Management Strategy

Misi Besar di Microsoft

Misi Besar di Microsoft

Demi strategi business upscaling, raksasa peranti lunak ini menarik orang dari luar industri. Apa yang tengah dilakukan, dan sejauh mana kemajuannya?

“Leadership is not magnetic personality – that can just as well be a glib tongue. Leadership is lifting a person’s vision to high sights, the raising of a person’s performance to a higher standard, the building of a personality beyond its normal limitations.”

Pemegang saham Microsoft tampaknya menghayati betul business wisdom dari begawan manajemen dunia Peter F. Drucker itu. Seorang pemimpin bisnis – utamanya CEO – eksis bukan semata karena karisma atau pengaruhnya bagi orang lain, tetapi juga lebih karena kemampuannya membawa timnya ke arah standar dan kinerja yang tinggi.

Setidaknya keyakinan Microsoft itu tampak dari pemilihan Sutanto Hartono sebagai CEO Microsoft Indonesia (MI) sejak setahun terakhir. Bagi banyak orang, keputusan itu cukup mengejutkan. Sutanto tak punya latar belakang mengelola bisnis TI. Dia memang termasuk CEO terbaik Indonesia – pernah terpilih sebagai Best CEO versi SWA-Dunamis-Synovate – tetapi portofolio pengalaman bisnis yang dikelolanya lebih mengarah ke bisnis entertainment (CEO Sony Music Indonesia) dan multimedia (CEO RCTI). Dunia TI? Cukup jauh darinya.

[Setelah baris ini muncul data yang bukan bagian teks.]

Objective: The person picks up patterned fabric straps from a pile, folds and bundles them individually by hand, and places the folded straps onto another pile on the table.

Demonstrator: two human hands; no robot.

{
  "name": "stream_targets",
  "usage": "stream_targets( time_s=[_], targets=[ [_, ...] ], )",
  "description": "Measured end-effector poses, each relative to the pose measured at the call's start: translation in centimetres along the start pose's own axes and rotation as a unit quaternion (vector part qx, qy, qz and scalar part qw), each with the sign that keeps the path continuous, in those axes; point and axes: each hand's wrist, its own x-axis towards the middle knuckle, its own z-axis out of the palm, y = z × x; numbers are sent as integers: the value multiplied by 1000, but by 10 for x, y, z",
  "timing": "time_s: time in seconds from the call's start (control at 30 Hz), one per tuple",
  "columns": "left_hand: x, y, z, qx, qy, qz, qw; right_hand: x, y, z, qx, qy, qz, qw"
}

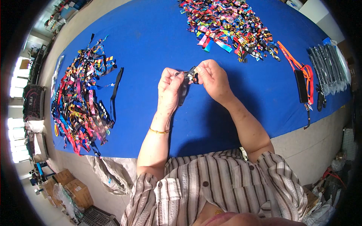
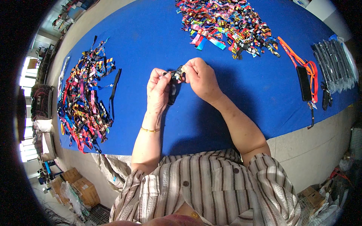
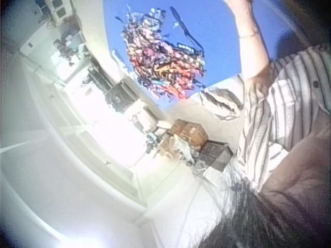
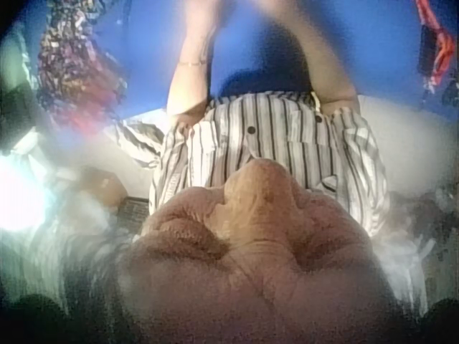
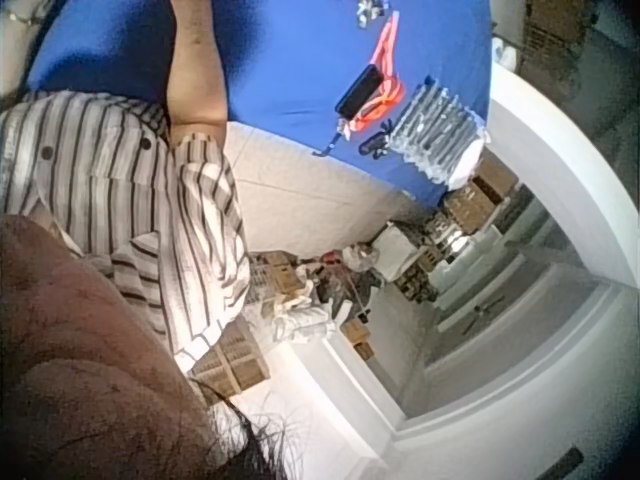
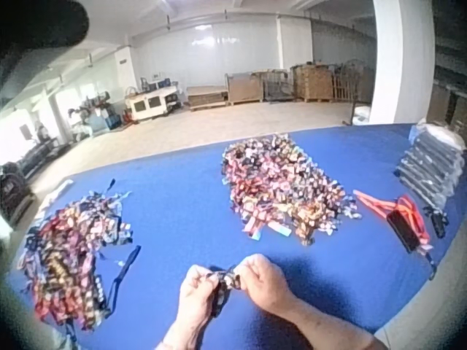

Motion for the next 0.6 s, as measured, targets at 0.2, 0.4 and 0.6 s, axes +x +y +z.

Kontan saja, publik bisnis di Indonesia banyak yang bertanya-tanya tentang apa yang terjadi di Microsoft Indonesia. Jangan-jangan sedang ada masalah kinerja yang tak sesuai dengan harapan CEO sebelumnya. Atau ada misi lain yang sedang dipersiapkan sehingga perlu menunjuk eksekutif non–TI?

“Waktu diajak bergabung saya juga bertanya-tanya kenapa kok saya, karena banyak jago TI di pasar,” kata Sutanto. Ternyata setelah berdialog dengan pemegang saham, jawabannya bukan karena ada masalah. “Nothing is wrong. Bahkan CEO pendahulu saya sudah melakukan superjob untuk membawa Microsoft Indonesia ke level yang lebih baik. Beliau mendapatkan beberapa award karena kesuksesannya,” Sutanto memaparkan.

Tampaknya jawaban atas pertanyaan itu menjadi penjelasan tentang keunggulan Microsoft dibanding perusahaan sejenisnya. Mereka punya visi dan kalkulasi potensi pasar yang lebih cermat dan berani berinvestasi di depan untuk menindaklanjuti visinya itu. Raksasa peranti lunak ini melihat pasar Indonesia sangat menjanjikan, sesuai dengan hitungan statistiknya. Pertumbuhan bisnis di Indonesia masih akan mampu tumbuh cepat, sebagaimana pasar Cina, sehingga bisnis Microsoft di Indonesia dinilai masih bisa ditingkatkan ke level yang lebih tinggi dari yang sudah dimiliki. “Sebenarnya pertumbuhannya selama ini sudah bagus, tapi mereka melihat potensinya bisa lebih bagus lagi. Mereka menyebutnya strategi upscaling. Kalau sebelumnya omset 50 harusnya bisa dibawa ke level 100,” Sutanto menjelaskan misi yang diembannya.

Kehebatan lain Microsoft, mereka sadar bahwa untuk melompatkan skala bisnis tak mungkin dipaksakan dengan kapasitas organisasi dan infrastruktur yang ada. Umumnya perusahaan cenderung memaksakan diri dengan genjot sana-sini dan menetapkan target tinggi. “Itu jelas tak cukup. Kalau Microsoft justru bertanya: apa sih infrastruktur yang dibutuhkan untuk meningkatkan skala bisnis menjadi 100?” ujarnya. Alasan ini pula yang membuat Sutanto didapuk jadi CEO.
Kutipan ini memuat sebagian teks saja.